Frustration with MMIW inquiry grows
The delays are inexcusable. To the families that should be most invested in the process, they are frustrating and hurtful.
But can anyone really say they’re surprised by the negligible progress made thus far by the bureaucracy-bound National Inquiry into Missing and Murdered Indigenous Women and Girls?
The Native Women’s Association of Canada (NWAC) this week issued its second report card on the inquiry, and the group gave the public investigation process passing grades on none of the 15 key criteria identified by NWAC. Ten of the measurement areas, concerned mostly with the inquiry’s organizational structure, accessibility, communication and respect for families, survivors and other stakeholders, were given complete “fail” grades. The remainder were judged to be either in need of action or not subject to assessment because of insufficient information.

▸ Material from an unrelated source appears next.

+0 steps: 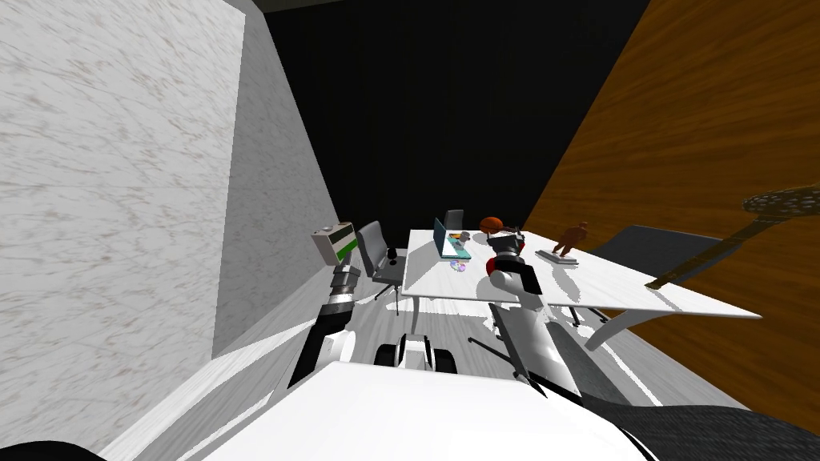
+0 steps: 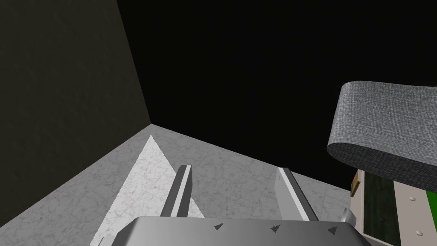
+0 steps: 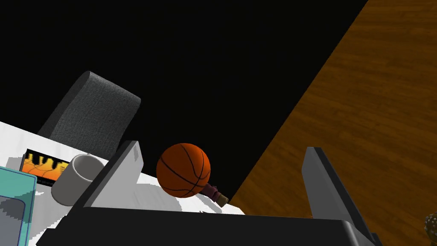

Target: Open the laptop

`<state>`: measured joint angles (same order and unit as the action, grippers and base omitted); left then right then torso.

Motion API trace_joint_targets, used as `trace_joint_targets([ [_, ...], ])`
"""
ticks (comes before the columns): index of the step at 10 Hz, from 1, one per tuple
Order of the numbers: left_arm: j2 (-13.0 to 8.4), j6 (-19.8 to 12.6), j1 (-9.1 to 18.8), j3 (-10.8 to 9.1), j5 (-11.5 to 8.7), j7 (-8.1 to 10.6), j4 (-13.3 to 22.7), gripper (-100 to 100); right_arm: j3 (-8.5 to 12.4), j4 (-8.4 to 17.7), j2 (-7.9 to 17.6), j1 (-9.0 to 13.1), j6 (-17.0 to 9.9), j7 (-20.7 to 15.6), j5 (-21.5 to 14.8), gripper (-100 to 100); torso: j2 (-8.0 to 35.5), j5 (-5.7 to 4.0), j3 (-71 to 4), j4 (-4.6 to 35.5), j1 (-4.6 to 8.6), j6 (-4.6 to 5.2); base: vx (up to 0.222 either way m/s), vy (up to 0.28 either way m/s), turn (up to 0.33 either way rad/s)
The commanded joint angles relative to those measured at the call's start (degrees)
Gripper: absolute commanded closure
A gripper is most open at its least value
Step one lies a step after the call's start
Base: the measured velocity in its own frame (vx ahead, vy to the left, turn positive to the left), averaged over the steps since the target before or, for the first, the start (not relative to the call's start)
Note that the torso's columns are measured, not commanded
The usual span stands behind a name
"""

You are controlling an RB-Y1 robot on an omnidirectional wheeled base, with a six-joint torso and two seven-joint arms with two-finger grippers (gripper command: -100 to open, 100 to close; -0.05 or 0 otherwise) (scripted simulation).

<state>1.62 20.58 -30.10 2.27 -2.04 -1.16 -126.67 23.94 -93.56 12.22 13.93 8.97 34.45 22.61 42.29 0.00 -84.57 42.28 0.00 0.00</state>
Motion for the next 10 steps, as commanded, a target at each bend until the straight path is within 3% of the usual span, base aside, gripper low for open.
trace_joint_targets([
  [1, 0.0, 0.0, 0.0, 0.00, 0.0, 0.00, 0.0, 0, 2.0, 4.3, -0.3, 4.2, -2.5, 3.9, 2.5, -100, 0.0, 0.00, 0.0, 0.0, -0.01, 0.00, -0.012, -0.002, 0.024],
  [2, 0.0, 0.0, 0.0, 0.00, 0.0, 0.00, 0.0, 0, 2.0, 4.9, -0.3, 4.7, -2.5, 4.3, 2.5, -100, 0.0, 0.00, 0.0, 0.0, -0.01, 0.00, -0.011, -0.003, 0.016],
  [3, 0.0, 0.0, 0.0, 0.00, 0.0, 0.00, 0.0, 0, 3.3, 7.4, -0.4, 7.0, -4.0, 6.7, 4.2, -100, 0.0, 0.00, 0.0, 0.0, 0.00, 0.01, -0.012, -0.004, 0.025],
  [4, 0.0, 0.0, 0.0, 0.00, 0.0, 0.00, 0.0, 0, 3.3, 7.8, -0.4, 7.4, -4.0, 7.0, 4.2, -100, 0.0, 0.00, 0.0, 0.0, 0.00, 0.00, -0.010, -0.005, 0.013],
  [5, 0.0, 0.0, 0.0, 0.00, 0.0, 0.00, 0.0, 0, 4.6, 10.2, -0.6, 9.7, -5.5, 9.3, 5.8, -100, 0.0, 0.00, 0.0, 0.0, 0.00, 0.01, -0.012, -0.006, 0.021],
  [6, 0.0, 0.0, 0.0, 0.00, 0.0, 0.00, 0.0, 0, 4.6, 10.7, -0.6, 10.0, -5.5, 9.7, 5.8, -100, 0.0, 0.00, 0.0, 0.0, 0.00, 0.00, -0.010, -0.004, 0.016],
  [7, 0.0, 0.0, 0.0, 0.00, 0.0, 0.00, 0.0, 0, 5.9, 12.8, -0.8, 12.4, -7.0, 11.9, 7.5, -100, 0.0, 0.00, 0.0, 0.0, 0.00, 0.01, -0.014, -0.002, 0.020],
  [8, 0.0, 0.0, 0.0, 0.00, 0.0, 0.00, 0.0, 0, 5.9, 13.6, -0.8, 12.7, -7.0, 12.3, 7.5, -100, 0.0, 0.01, 0.0, 0.0, -0.01, -0.01, -0.010, -0.003, 0.017],
  [9, 0.0, 0.0, 0.0, 0.00, 0.0, 0.00, 0.0, 0, 7.1, 15.8, -1.1, 15.3, -8.4, 14.5, 9.1, -100, 0.0, 0.00, 0.0, 0.0, -0.01, 0.01, -0.010, -0.003, 0.024],
  [10, 0.0, 0.0, 0.0, 0.00, 0.0, 0.00, 0.0, 0, 7.1, 16.5, -1.1, 15.3, -8.4, 14.9, 9.1, -100, 0.0, 0.00, 0.0, 0.0, -0.01, 0.00, -0.008, -0.003, 0.014],
])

In particular, NWAC criticized the inquiry commission’s decision to focus on assembling legal and research teams during its startup phase, leaving communications and community-relations components severely understaffed. According to the report card, this has created a framework — eight months into the inquiry process — that makes it very difficult for First Nations, Inuit and Metis families to make themselves heard.

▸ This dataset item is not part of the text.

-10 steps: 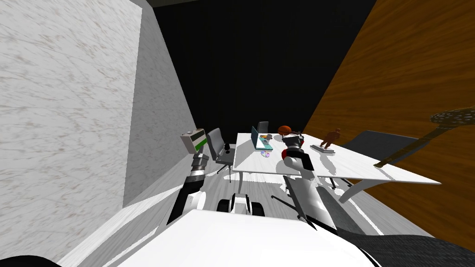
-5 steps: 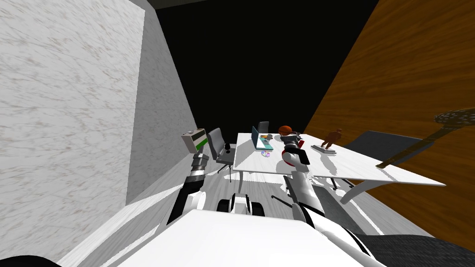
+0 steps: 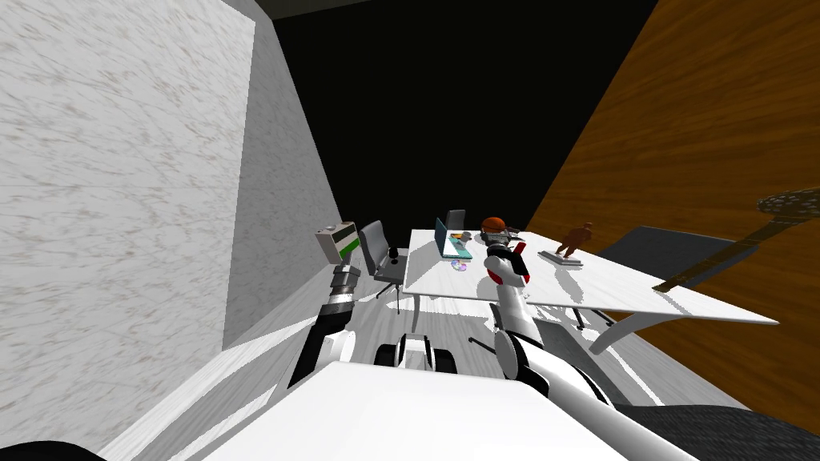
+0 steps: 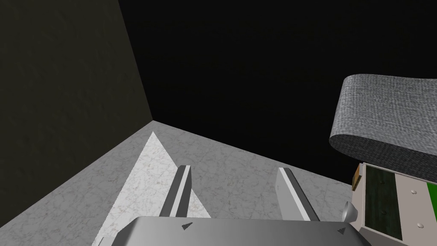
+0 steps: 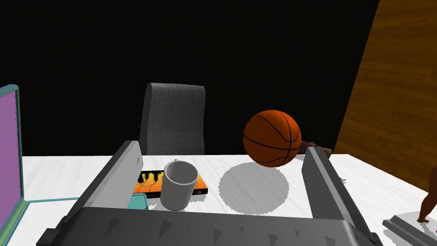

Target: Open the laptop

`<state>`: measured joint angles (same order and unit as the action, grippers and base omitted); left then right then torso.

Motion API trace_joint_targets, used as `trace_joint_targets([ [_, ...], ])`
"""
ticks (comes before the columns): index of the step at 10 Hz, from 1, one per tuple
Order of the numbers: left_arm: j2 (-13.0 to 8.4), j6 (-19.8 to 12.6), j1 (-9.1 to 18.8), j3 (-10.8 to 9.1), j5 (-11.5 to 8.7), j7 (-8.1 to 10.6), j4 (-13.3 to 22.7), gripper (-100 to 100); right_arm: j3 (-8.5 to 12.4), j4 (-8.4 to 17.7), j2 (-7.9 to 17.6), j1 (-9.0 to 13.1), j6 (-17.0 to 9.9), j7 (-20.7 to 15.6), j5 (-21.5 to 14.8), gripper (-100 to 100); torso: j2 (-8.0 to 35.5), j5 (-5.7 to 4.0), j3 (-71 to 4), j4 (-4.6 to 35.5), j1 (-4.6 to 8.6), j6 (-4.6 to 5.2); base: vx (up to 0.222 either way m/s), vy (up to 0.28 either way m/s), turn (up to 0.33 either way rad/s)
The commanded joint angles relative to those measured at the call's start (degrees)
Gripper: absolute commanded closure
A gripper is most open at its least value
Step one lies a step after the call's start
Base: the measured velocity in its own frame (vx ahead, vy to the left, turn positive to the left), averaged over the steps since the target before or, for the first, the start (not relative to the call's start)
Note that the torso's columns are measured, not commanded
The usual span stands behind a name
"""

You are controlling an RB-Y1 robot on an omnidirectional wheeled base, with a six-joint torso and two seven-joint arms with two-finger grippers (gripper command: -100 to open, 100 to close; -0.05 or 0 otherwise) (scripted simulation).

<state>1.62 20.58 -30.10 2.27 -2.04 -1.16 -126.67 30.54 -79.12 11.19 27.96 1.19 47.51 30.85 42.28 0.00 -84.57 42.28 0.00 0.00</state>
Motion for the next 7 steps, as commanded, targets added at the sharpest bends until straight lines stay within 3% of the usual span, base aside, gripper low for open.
trace_joint_targets([
  [1, 0.0, 0.0, 0.0, 0.00, 0.0, 0.00, 0.0, 0, 1.7, 4.4, -0.3, 3.7, -2.1, 4.1, 2.4, -100, 0.0, -0.01, 0.0, 0.0, 0.01, 0.01, -0.012, -0.002, 0.017],
  [2, 0.0, 0.0, 0.0, 0.00, 0.0, 0.00, 0.0, 0, 1.7, 4.9, -0.3, 3.7, -2.1, 4.4, 2.4, -100, 0.0, 0.00, 0.0, 0.0, 0.00, -0.01, -0.010, -0.003, 0.017],
  [3, 0.0, 0.0, 0.0, 0.00, 0.0, 0.00, 0.0, 0, 2.9, 7.5, -0.7, 6.2, -3.5, 6.7, 4.0, -100, 0.0, -0.01, 0.0, 0.0, 0.01, 0.02, -0.011, -0.003, 0.018],
  [4, 0.0, 0.0, 0.0, 0.00, 0.0, 0.00, 0.0, 0, 2.9, 7.7, -0.7, 6.2, -3.5, 6.8, 4.0, -100, 0.0, 0.00, 0.0, 0.0, 0.00, 0.00, -0.010, -0.004, 0.013],
  [5, 0.0, 0.0, 0.0, 0.00, 0.0, 0.00, 0.0, 0, 4.0, 9.8, -1.0, 8.5, -4.8, 9.1, 5.4, -100, 0.0, 0.00, 0.0, 0.0, 0.00, 0.01, -0.011, -0.005, 0.023],
  [6, 0.0, 0.0, 0.0, 0.00, 0.0, 0.00, 0.0, 0, 4.0, 10.4, -1.0, 8.5, -4.8, 9.1, 5.4, -100, 0.0, 0.00, 0.0, 0.0, 0.01, 0.00, -0.008, -0.004, 0.011],
  [7, 0.0, 0.0, 0.0, 0.00, 0.0, 0.00, 0.0, 0, 5.0, 12.6, -1.4, 10.8, -6.1, 11.4, 6.8, -100, 0.0, -0.01, 0.0, 0.0, 0.01, 0.01, -0.009, -0.003, 0.015],
])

In criticizing the inquiry’s failure to create a process that is sensitive to the trauma suffered by individuals, families and communities directly affected by the murder or disappearance of indigenous women, NWAC bluntly stated that it “cannot recommend that families participate in the inquiry process” until a more traumainformed framework is adopted.
On Tuesday, Indigenous and Northern Affairs Minister Carolyn Bennett expressed sympathy for the concerns raised by NWAC and other groups, but noted that the inquiry operates at arm’s length from government. “When the families have concerns, I have concerns,” she said.

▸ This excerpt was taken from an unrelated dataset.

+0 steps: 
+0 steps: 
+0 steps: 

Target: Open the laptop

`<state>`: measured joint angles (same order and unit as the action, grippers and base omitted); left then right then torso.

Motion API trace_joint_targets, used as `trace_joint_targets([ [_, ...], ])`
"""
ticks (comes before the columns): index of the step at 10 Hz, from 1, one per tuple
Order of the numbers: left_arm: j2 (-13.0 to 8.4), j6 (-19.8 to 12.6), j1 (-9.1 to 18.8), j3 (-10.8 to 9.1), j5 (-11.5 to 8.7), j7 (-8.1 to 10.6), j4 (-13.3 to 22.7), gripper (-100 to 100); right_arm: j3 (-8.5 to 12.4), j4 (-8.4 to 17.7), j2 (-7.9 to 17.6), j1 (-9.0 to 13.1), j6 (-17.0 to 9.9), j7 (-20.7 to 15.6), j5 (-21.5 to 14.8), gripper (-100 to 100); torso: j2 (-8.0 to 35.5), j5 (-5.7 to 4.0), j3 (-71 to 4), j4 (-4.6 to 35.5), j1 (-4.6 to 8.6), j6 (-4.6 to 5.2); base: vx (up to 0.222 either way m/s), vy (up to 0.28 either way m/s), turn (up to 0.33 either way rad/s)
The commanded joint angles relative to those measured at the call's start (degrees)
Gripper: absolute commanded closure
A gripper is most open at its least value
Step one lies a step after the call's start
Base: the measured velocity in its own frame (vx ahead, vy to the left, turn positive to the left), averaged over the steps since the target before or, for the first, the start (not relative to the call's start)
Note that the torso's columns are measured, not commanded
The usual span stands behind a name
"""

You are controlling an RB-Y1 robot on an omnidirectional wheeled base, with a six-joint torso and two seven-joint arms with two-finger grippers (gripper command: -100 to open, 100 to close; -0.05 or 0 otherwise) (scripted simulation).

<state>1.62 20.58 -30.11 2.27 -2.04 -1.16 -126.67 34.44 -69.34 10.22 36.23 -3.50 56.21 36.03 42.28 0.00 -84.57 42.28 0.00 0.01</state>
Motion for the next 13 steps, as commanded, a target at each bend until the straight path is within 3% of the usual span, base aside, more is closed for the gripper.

The inquiry, which is being conducted by Marion Buller — British Columbia’s first female First Nations judge — and four other commissioners, is expected to last two years and cost nearly $54 million. Delays in scheduling hearings — the first is slated for May 29 in Whitehorse, but others have been pushed back until fall at the earliest — and problems encountered by individuals seeking to register to contribute have already put both the timetable and budget in question.
By creating a process that has made the fundamental element of public involvement so difficult, the inquiry commission has already distanced itself from its core goal of promoting and advancing reconciliation. And the challenges created by its unwieldy — and, according to NWAC, inappropriately “top down” — structure will only increase as the investigation moves into its public-hearings stage.
In part, the inquiry’s ineffectiveness to date is a reflection of the fact that its most important goals are inevitably at cross purposes. The collection of stories and insights from people affected by the MMIW issue is necessarily a time-consuming process, made more so by the inquiry commission’s early missteps.
The other pressing concern facing the commission — the federal-government directive to “recommend concrete actions to remove systemic causes of violence and increase the safety of indigenous women and girls in Canada” — is an ongoing life-and-death issue that begs for the sort of swift and decisive action that governmentmandated inquiries are simply not designed to deliver.
Indigenous communities’ frustrations are justified. The talk has barely begun. Whatever action might result is years away.
In the meantime, indigenous women continue to die and disappear.
This editorial was published May 18 in the Winnipeg Free Press and distributed by the Canadian Press.